• TASK TO CARRY OUT: Without the pictures, repeat the listing character for character.

─── AVAILABLE DATA ───

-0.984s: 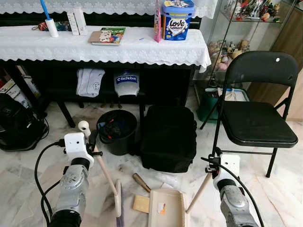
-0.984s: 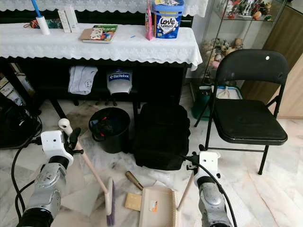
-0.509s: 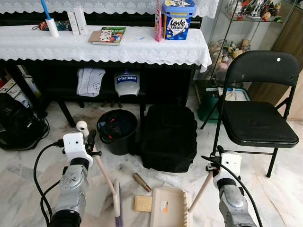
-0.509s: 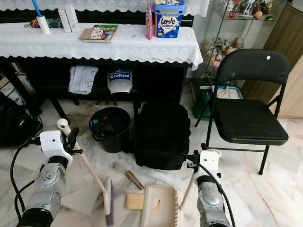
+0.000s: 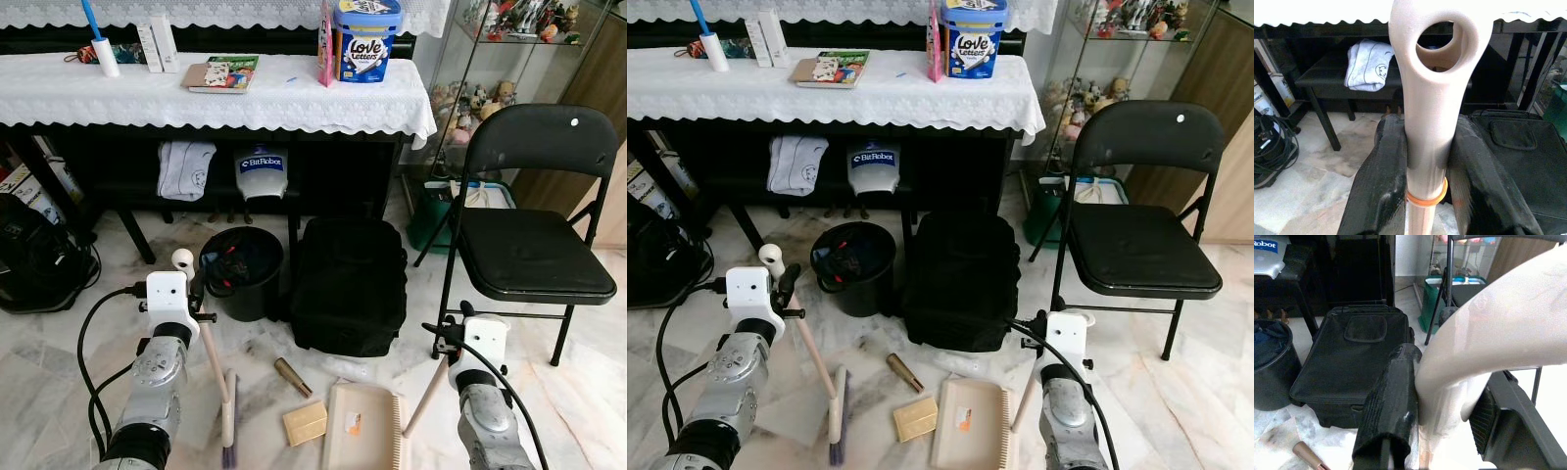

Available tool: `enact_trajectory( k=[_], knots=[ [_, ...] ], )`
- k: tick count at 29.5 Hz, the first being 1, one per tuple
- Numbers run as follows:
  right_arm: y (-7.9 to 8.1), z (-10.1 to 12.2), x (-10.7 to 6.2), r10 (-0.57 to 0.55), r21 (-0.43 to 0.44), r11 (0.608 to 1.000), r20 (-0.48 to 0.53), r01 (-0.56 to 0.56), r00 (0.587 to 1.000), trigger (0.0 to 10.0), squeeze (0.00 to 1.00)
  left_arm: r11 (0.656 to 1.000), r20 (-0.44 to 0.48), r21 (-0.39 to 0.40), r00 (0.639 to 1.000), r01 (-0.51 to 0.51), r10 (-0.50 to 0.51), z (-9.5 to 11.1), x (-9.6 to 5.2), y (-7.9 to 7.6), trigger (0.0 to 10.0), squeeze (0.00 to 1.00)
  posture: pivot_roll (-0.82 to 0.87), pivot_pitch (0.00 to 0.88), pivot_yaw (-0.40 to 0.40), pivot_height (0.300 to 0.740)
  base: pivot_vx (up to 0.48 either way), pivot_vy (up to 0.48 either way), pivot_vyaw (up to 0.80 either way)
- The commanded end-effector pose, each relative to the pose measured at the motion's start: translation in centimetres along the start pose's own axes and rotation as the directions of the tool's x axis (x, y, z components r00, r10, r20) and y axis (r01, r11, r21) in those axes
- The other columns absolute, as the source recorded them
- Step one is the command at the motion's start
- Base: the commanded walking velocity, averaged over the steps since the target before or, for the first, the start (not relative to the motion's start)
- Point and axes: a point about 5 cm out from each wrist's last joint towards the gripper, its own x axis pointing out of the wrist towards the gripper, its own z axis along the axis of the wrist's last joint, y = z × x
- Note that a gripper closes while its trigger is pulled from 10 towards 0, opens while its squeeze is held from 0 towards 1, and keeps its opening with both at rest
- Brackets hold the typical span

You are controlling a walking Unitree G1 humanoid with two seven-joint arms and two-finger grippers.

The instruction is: Sweep floor

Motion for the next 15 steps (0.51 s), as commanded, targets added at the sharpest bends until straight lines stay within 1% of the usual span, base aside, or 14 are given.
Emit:
enact_trajectory(
  k=[1,3,5,9,15],
  knots=[
    [-0.3,0.6,0.0,-0.007,-0.007,1.0,0.032,0.007,0.999,10.0,0.0,1.0,0.028,0.021,1.0,0.003,-0.004,0.5,0.3,0.0,10.0,0.0,-0.04,0.0,0.006,0.74,0.0,0.0,0.0],
    [-0.4,1.2,0.1,-0.012,0.012,1.0,0.065,0.011,0.998,10.0,0.0,1.0,0.03,0.021,1.0,0.004,-0.005,0.5,0.2,0.0,10.0,0.0,-0.04,0.0,0.007,0.74,0.0,0.0,0.0],
    [-0.1,2.5,0.4,-0.006,0.037,0.999,0.126,0.002,0.992,10.0,0.0,1.0,0.028,0.019,1.0,0.004,-0.005,0.4,0.2,0.0,10.0,0.0,-0.04,0.0,0.005,0.74,0.0,0.0,0.0],
    [0.2,3.4,0.7,-0.003,0.042,0.999,0.152,-0.004,0.988,10.0,0.0,1.0,0.028,0.015,1.0,0.003,-0.004,0.3,0.2,-0.1,10.0,0.0,-0.04,0.0,0.002,0.74,0.0,0.0,0.0],
    [0.2,3.5,0.5,0.0,0.045,0.999,0.149,-0.007,0.989,10.0,0.0,1.0,0.028,0.012,0.999,0.015,-0.015,0.2,0.2,-0.3,10.0,0.0,-0.04,0.0,0.0,0.74,0.0,0.0,0.0]
  ],
)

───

• OUTPUT BELOW:
-0.984s: 
-0.984s: 
-0.509s: 
-0.509s: 
+0.000s: 

Available tool: `enact_trajectory( k=[_], knots=[ [_, ...] ], )`
- k: tick count at 29.5 Hz, the first being 1, one per tuple
- Numbers run as follows:
  right_arm: y (-7.9 to 8.1), z (-10.1 to 12.2), x (-10.7 to 6.2), r10 (-0.57 to 0.55), r21 (-0.43 to 0.44), r11 (0.608 to 1.000), r20 (-0.48 to 0.53), r01 (-0.56 to 0.56), r00 (0.587 to 1.000), trigger (0.0 to 10.0), squeeze (0.00 to 1.00)
  left_arm: r11 (0.656 to 1.000), r20 (-0.44 to 0.48), r21 (-0.39 to 0.40), r00 (0.639 to 1.000), r01 (-0.51 to 0.51), r10 (-0.50 to 0.51), z (-9.5 to 11.1), x (-9.6 to 5.2), y (-7.9 to 7.6), trigger (0.0 to 10.0), squeeze (0.00 to 1.00)
  posture: pivot_roll (-0.82 to 0.87), pivot_pitch (0.00 to 0.88), pivot_yaw (-0.40 to 0.40), pivot_height (0.300 to 0.740)
  base: pivot_vx (up to 0.48 either way), pivot_vy (up to 0.48 either way), pivot_vyaw (up to 0.80 either way)
- The commanded end-effector pose, each relative to the pose measured at the motion's start: translation in centimetres along the start pose's own axes and rotation as the directions of the tool's x axis (x, y, z components r00, r10, r20) and y axis (r01, r11, r21) in those axes
- The other columns absolute, as the source recorded them
- Step one is the command at the motion's start
- Base: the commanded walking velocity, averaged over the steps since the target before or, for the first, the start (not relative to the motion's start)
- Point and axes: a point about 5 cm out from each wrist's last joint towards the gripper, its own x axis pointing out of the wrist towards the gripper, its own z axis along the axis of the wrist's last joint, y = z × x
- Note that a gripper closes while its trigger is pulled from 10 towards 0, opens while its squeeze is held from 0 towards 1, and keeps its opening with both at rest
- Brackets hold the typical span

You are controlling a walking Unitree G1 humanoid with two seven-joint arms and two-finger grippers.

The instruction is: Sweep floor

Motion for the next 15 steps (0.51 s), as commanded, targets added at the sharpest bends until straight lines stay within 1% of the usual span, base aside, or 14 are given.
Emit:
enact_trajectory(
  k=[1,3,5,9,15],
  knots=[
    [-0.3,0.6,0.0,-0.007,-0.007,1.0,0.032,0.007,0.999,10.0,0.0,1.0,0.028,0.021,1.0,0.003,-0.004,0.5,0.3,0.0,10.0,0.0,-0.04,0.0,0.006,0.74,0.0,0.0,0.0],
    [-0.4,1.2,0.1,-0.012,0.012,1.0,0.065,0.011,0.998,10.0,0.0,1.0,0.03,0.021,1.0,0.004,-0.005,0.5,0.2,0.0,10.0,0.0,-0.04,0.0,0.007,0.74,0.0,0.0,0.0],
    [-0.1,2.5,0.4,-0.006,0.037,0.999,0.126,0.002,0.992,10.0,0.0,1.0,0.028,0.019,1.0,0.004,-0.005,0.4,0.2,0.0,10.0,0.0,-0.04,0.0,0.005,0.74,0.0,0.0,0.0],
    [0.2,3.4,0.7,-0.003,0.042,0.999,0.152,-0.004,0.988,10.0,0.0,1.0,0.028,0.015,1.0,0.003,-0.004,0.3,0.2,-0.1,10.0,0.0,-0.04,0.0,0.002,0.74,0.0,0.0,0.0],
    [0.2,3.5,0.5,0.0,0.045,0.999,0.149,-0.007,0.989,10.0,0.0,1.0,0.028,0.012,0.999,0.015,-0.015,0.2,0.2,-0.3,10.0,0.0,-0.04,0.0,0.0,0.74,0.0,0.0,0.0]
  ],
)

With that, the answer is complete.